• Aim of the exercise
Restate every line of the material that follows, word for word.

• Material provided
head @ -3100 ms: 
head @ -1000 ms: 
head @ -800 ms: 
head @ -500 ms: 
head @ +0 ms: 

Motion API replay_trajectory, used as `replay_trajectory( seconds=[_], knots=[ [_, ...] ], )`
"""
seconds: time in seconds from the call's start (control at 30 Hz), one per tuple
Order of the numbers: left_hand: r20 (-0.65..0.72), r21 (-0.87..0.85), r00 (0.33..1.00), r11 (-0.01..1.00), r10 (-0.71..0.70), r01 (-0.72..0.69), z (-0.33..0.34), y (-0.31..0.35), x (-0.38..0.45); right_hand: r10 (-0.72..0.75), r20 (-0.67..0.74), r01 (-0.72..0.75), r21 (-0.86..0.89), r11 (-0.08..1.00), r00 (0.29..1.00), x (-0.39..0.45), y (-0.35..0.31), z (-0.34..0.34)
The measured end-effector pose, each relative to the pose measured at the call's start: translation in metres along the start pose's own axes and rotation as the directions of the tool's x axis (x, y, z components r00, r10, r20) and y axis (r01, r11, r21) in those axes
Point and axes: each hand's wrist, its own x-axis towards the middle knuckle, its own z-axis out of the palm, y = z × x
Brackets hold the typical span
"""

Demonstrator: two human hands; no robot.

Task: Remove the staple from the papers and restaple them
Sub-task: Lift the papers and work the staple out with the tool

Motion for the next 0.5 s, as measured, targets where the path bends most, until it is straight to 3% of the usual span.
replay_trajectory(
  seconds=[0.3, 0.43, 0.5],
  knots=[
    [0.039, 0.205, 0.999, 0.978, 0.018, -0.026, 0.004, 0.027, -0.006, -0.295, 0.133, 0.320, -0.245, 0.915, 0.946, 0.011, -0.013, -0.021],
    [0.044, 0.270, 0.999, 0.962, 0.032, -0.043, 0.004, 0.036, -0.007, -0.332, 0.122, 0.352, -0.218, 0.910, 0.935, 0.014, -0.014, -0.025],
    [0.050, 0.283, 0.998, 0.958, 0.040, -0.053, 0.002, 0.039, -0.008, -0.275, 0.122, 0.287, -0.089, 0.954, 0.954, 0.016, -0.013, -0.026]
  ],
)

• Answer area
head @ -3100 ms: 
head @ -1000 ms: 
head @ -800 ms: 
head @ -500 ms: 
head @ +0 ms: 

Motion API replay_trajectory, used as `replay_trajectory( seconds=[_], knots=[ [_, ...] ], )`
"""
seconds: time in seconds from the call's start (control at 30 Hz), one per tuple
Order of the numbers: left_hand: r20 (-0.65..0.72), r21 (-0.87..0.85), r00 (0.33..1.00), r11 (-0.01..1.00), r10 (-0.71..0.70), r01 (-0.72..0.69), z (-0.33..0.34), y (-0.31..0.35), x (-0.38..0.45); right_hand: r10 (-0.72..0.75), r20 (-0.67..0.74), r01 (-0.72..0.75), r21 (-0.86..0.89), r11 (-0.08..1.00), r00 (0.29..1.00), x (-0.39..0.45), y (-0.35..0.31), z (-0.34..0.34)
The measured end-effector pose, each relative to the pose measured at the call's start: translation in metres along the start pose's own axes and rotation as the directions of the tool's x axis (x, y, z components r00, r10, r20) and y axis (r01, r11, r21) in those axes
Point and axes: each hand's wrist, its own x-axis towards the middle knuckle, its own z-axis out of the palm, y = z × x
Brackets hold the typical span
"""

Demonstrator: two human hands; no robot.

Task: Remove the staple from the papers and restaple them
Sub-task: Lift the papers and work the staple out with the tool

Motion for the next 0.5 s, as measured, targets where the path bends most, until it is straight to 3% of the usual span.
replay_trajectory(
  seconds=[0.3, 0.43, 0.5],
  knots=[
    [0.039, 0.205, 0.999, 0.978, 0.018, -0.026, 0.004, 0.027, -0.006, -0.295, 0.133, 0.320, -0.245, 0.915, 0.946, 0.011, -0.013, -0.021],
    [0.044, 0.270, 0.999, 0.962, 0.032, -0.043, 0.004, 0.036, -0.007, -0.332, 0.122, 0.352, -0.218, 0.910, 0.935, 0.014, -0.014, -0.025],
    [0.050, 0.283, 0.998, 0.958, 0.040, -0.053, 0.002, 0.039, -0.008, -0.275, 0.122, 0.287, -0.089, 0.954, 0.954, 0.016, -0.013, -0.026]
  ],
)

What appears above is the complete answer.